4. CAP - DNS definitely prefers availability over consistency, the window for an updated record to be propagated around the internet being ~24hrs in most cases. It's also highly tolerant to network segmentation, individual servers being happy to live separated from the rest of the DNS infrastructure for long periods of time, answering queries, and then catch up with all the changes in the zones they host once connectivity is reestablished.
5. Operations - the hierarchical way the namespace is organized is perfectly matched to how authority is delegated. If you're going to have a massive system spread around the globe, you've got to think about how you're going to operate it, and the DNS model for this is based on allocating administration with ownership. This gives complete flexibility and control to namespace owners without risking the integrity of the system as a whole and let's us operate the biggest distributed system in the world without employing the biggest IT team in the world.

So buy your network guy a coffee. Ask him how his world works. If you can draw the philosophical parallels, it might be the most valuable couple of hours you've spent in ages.

Oh and by the way - distributed systems are all about the network, so you're going to need a friend here anyway...

Sunday, 28 September 2008

Parallel vs Distributed

The difference between parallel computing and distributed computing is another important piece of theory to keep in mind when designing a system. The concepts are significantly different, but far from mutually exclusive - for example you can run a number of parallel computing tasks on different nodes inside a distributed system.

The confusion, if it exists, arises from what the parallel and distributed concepts share in common - the division of a problem into multiple smaller units of work that can be independently solved with a degree of autonomy.

So what makes distributed distributed and parallel parallel? Both involve doing smaller units of processing on multiple separate CPUs, thusly contributing to a larger overall job. The key difference is in where those CPUs reside (and note that we'll treat "CPU" and "core" as synonymous for our purposes today). Simple answer:

Parallel is work divided amongst CPUs within a single host.

Distributed is work divided amongst CPUs in separate hosts.

How you break down work so that parts of it can be done concurrently, whether parallel or distributed, is largely governed by a single constraint - data dependency. Way back in the day a systems architect at IBM came up with a set of guidelines for assessing the degree to which this can be achieved, and a way to estimate the maximum benefit it will deliver. This simple rule bears his name today.

The key design considerations around parallel or distributed processing are in how you tackle this data dependency. In parallel computing, you need to use synchronization and blocking techniques to manage the access to common memory by the various threads you've split your problem up amongst. Solving the same issue with distributed computing simplifies your memory/thread management within each host, but you put the complexity back into state tracking, cluster management, and data storage.

It's arguably fair to say that, as a rule, parallel computing is more performant and distributed computing is more scalable.
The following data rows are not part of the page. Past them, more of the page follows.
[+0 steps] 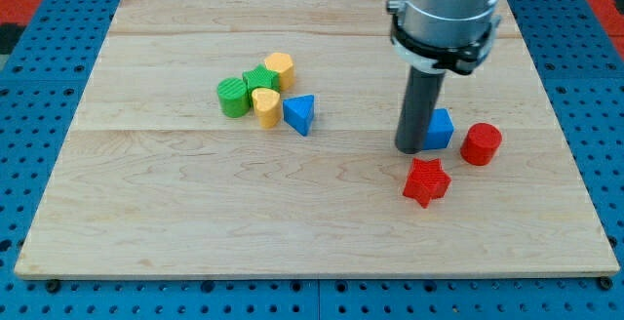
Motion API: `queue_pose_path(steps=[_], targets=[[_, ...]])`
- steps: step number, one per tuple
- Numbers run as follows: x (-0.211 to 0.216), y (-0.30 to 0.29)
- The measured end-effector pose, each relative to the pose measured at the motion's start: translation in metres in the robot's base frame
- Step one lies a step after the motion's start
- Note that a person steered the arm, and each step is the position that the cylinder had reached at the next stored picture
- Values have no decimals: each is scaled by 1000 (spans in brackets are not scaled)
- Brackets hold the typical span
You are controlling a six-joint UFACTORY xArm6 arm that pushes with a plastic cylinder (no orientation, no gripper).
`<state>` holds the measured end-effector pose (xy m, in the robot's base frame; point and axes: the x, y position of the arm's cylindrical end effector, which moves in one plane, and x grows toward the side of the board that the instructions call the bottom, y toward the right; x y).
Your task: Slide the red star towards the blue cube
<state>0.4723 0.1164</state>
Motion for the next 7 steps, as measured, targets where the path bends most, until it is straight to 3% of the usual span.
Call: queue_pose_path(steps=[1, 7], targets=[[3, 22], [-3, -40]])
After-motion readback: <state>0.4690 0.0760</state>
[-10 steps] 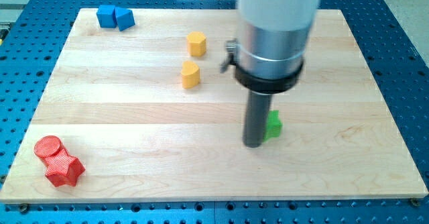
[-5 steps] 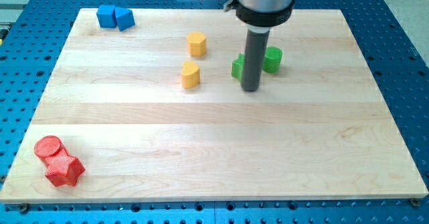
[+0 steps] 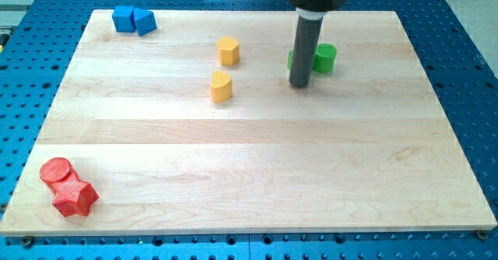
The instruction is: Place the green blocks at the top center of the board
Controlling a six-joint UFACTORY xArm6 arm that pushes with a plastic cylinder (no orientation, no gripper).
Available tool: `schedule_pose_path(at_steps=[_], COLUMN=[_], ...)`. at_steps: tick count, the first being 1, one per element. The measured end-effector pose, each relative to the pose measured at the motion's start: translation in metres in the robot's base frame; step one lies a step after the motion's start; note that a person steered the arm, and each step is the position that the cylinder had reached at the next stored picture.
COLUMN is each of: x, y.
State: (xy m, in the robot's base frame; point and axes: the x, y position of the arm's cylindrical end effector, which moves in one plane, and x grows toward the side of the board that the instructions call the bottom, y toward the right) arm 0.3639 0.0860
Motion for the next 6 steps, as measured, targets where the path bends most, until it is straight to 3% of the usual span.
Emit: schedule_pose_path(at_steps=[1, 2, 3, 5, 6], x=[-0.027, 0.016, 0.013, -0.036, -0.066], y=[-0.001, 0.015, 0.03, 0.052, 0.027])
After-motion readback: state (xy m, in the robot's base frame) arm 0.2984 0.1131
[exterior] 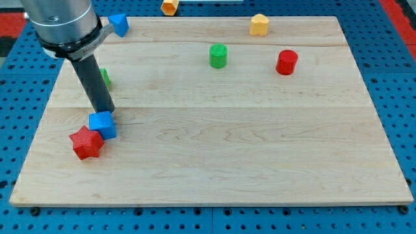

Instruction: Separate the red star with blue cube

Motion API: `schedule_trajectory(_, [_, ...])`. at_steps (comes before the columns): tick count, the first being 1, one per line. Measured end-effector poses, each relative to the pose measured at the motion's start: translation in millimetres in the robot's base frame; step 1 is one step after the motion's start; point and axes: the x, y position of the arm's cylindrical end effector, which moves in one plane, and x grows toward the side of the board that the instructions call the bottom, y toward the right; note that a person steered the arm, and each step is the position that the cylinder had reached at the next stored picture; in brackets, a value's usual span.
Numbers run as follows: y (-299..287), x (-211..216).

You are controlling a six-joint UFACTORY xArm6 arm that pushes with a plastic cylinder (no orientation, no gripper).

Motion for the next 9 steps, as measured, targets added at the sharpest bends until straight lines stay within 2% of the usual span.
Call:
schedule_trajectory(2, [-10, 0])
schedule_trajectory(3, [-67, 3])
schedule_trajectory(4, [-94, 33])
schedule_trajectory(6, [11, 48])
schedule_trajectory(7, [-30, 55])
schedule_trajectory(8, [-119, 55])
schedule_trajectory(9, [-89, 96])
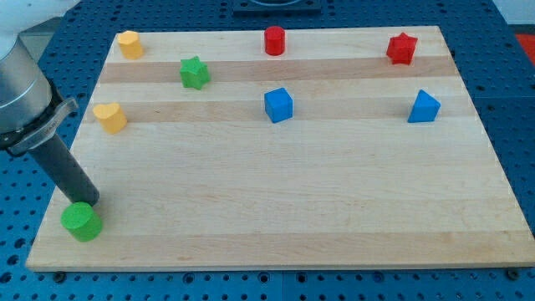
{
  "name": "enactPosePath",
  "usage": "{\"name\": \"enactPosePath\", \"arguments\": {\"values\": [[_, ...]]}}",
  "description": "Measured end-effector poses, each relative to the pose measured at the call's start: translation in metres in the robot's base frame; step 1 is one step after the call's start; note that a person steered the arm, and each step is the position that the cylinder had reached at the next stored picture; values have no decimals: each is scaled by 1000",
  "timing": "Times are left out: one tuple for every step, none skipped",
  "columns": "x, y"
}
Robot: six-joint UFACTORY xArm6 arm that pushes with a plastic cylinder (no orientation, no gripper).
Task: Move the blue cube to the bottom center of the board
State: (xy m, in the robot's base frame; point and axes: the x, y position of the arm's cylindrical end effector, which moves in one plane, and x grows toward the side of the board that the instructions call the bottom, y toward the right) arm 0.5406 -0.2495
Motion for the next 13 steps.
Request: {"name": "enactPosePath", "arguments": {"values": [[-4,0],[-32,51],[-70,116],[-106,117],[-137,119],[-172,154],[-210,206],[-227,262],[-217,295],[-190,315],[-165,318],[-160,316],[-187,311]]}}
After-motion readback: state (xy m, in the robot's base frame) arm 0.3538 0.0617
When crunching through a lot of work via many threads in one box, everything is done at silicon speeds, your only physical throttle being memory bandwidth and the pins between cores. The downside here being a hard limit to the amount of work you can do concurrently, which pretty much maps to the number of cores you can fit into your system - and scaling that up gets pricy. Doing the same work in a distributed system faces only theoretical constraints to how much work can be done concurrently, the question being how scalable your network and cluster management is, and it's usually cheap to add more systems and hence cores. The downside here being latency, as messages need to traverse networks many times slower than internal system buses, and of course you need a process to collect and reassemble results from all your nodes before you can confidently write your answers down to disk.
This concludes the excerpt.